Brief> In the entries below, count the lines that include the word "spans" and reply with the number alone.

Data records
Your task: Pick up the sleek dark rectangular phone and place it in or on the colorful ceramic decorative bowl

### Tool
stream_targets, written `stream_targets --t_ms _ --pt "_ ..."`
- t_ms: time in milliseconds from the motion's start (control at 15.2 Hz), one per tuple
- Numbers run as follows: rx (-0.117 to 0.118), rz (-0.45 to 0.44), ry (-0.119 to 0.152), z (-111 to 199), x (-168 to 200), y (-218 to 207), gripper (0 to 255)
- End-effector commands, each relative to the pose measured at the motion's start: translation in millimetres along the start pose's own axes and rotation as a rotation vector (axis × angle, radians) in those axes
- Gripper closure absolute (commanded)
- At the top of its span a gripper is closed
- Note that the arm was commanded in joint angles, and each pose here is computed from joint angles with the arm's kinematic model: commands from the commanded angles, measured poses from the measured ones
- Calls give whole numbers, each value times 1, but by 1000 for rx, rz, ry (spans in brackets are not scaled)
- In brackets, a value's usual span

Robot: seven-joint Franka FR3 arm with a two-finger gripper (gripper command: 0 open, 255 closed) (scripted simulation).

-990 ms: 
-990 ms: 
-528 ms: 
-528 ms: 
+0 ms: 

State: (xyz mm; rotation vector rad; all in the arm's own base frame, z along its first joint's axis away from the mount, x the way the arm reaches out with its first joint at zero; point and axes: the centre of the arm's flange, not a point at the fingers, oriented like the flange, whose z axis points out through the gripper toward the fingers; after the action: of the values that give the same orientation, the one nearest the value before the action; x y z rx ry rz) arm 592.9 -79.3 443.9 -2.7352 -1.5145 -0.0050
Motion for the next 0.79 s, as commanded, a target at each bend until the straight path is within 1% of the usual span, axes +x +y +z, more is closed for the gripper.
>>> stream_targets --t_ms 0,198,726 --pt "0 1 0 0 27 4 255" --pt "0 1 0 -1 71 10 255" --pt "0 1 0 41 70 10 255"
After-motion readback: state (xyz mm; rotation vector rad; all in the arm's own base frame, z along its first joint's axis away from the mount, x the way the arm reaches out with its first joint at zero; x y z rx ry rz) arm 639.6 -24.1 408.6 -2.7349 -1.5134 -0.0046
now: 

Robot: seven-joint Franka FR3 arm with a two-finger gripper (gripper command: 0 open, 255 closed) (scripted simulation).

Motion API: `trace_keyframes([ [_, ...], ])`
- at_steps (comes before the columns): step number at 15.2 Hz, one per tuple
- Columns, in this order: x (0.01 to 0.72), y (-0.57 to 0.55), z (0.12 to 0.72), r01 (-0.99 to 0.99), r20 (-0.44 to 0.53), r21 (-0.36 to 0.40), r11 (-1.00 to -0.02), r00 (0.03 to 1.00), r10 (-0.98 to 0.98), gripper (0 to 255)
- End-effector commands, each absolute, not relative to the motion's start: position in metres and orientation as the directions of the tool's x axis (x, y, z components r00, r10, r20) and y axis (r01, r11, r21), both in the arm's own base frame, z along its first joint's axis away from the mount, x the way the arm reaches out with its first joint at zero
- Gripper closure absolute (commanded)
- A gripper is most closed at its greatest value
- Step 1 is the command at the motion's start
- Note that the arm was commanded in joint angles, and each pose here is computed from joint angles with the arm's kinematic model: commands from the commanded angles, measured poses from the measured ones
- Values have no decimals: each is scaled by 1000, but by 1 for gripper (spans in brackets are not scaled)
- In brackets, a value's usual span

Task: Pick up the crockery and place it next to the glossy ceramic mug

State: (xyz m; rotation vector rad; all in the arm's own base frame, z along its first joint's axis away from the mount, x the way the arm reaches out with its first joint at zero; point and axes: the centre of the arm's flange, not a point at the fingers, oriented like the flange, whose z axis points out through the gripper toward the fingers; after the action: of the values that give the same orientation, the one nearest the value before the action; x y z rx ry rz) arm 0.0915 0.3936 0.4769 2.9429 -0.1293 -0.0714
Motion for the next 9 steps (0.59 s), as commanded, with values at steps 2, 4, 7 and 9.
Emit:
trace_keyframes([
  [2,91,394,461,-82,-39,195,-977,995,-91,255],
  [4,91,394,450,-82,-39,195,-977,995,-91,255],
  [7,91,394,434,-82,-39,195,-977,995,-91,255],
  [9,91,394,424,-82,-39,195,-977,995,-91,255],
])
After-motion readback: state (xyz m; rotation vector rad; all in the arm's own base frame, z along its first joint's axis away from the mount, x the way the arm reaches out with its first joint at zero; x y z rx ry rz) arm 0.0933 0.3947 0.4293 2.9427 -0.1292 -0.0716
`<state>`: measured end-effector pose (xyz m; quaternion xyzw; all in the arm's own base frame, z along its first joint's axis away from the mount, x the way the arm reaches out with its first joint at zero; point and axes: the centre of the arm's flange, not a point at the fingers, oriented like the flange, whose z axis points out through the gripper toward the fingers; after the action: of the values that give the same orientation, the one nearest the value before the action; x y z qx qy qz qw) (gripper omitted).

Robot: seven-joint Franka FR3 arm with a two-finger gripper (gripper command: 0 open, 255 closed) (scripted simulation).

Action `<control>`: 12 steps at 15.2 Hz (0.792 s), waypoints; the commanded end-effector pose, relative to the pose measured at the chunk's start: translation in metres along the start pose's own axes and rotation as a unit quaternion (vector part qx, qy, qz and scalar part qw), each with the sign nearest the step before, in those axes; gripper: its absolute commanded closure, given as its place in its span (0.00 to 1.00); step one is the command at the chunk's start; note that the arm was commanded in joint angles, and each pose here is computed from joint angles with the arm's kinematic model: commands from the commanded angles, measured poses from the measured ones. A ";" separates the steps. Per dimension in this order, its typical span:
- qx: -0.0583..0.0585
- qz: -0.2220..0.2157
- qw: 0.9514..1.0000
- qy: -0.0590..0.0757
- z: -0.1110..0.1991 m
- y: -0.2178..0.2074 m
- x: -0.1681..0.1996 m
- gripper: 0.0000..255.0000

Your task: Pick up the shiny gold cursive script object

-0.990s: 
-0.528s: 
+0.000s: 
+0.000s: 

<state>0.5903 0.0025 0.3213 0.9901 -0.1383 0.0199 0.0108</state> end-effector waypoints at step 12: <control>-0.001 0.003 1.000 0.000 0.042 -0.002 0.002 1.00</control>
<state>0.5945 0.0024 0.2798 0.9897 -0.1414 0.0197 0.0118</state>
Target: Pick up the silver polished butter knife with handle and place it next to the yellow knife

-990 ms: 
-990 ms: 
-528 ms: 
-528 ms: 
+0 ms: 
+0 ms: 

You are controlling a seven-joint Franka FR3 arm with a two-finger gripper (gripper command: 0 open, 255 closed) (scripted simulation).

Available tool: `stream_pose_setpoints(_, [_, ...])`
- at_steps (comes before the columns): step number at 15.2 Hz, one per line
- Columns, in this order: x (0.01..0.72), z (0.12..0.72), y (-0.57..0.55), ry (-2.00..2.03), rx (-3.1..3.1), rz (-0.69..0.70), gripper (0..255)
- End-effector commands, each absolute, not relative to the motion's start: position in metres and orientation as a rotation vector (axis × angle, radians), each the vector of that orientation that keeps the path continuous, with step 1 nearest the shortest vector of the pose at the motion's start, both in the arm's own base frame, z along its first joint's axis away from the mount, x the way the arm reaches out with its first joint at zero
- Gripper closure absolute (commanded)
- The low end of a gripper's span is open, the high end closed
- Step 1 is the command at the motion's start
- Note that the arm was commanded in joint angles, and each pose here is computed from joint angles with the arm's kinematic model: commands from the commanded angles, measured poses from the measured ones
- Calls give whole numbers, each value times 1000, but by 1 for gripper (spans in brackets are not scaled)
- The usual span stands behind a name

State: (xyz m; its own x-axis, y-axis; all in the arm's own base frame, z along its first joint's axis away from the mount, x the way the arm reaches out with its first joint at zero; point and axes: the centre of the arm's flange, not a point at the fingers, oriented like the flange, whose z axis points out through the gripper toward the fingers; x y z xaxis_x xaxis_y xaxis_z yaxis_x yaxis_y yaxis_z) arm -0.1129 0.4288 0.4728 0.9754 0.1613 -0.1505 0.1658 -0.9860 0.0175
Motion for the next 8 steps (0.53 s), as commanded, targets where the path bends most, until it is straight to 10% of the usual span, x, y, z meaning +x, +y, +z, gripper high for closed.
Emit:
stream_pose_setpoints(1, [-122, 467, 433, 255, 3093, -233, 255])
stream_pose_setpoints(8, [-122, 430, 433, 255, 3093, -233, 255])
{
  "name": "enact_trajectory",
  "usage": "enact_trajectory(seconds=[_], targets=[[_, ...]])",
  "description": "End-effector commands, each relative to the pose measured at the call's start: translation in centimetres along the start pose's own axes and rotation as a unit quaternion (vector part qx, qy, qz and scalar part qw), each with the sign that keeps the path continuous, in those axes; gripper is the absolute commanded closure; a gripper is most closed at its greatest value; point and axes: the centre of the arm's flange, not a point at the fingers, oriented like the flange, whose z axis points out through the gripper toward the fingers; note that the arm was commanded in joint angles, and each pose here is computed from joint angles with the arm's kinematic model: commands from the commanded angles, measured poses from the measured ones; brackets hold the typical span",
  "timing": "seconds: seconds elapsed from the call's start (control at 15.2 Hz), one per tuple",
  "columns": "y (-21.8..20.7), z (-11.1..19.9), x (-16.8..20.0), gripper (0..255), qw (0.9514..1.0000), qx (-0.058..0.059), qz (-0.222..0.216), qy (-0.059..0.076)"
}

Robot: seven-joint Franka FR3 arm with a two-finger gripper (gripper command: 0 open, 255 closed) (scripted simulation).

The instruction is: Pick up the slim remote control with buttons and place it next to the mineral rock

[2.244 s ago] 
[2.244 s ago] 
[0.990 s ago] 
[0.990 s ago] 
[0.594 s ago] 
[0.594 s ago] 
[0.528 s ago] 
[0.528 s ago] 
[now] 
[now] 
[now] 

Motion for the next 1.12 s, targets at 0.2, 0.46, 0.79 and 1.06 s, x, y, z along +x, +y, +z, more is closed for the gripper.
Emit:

Result for this exercise> 3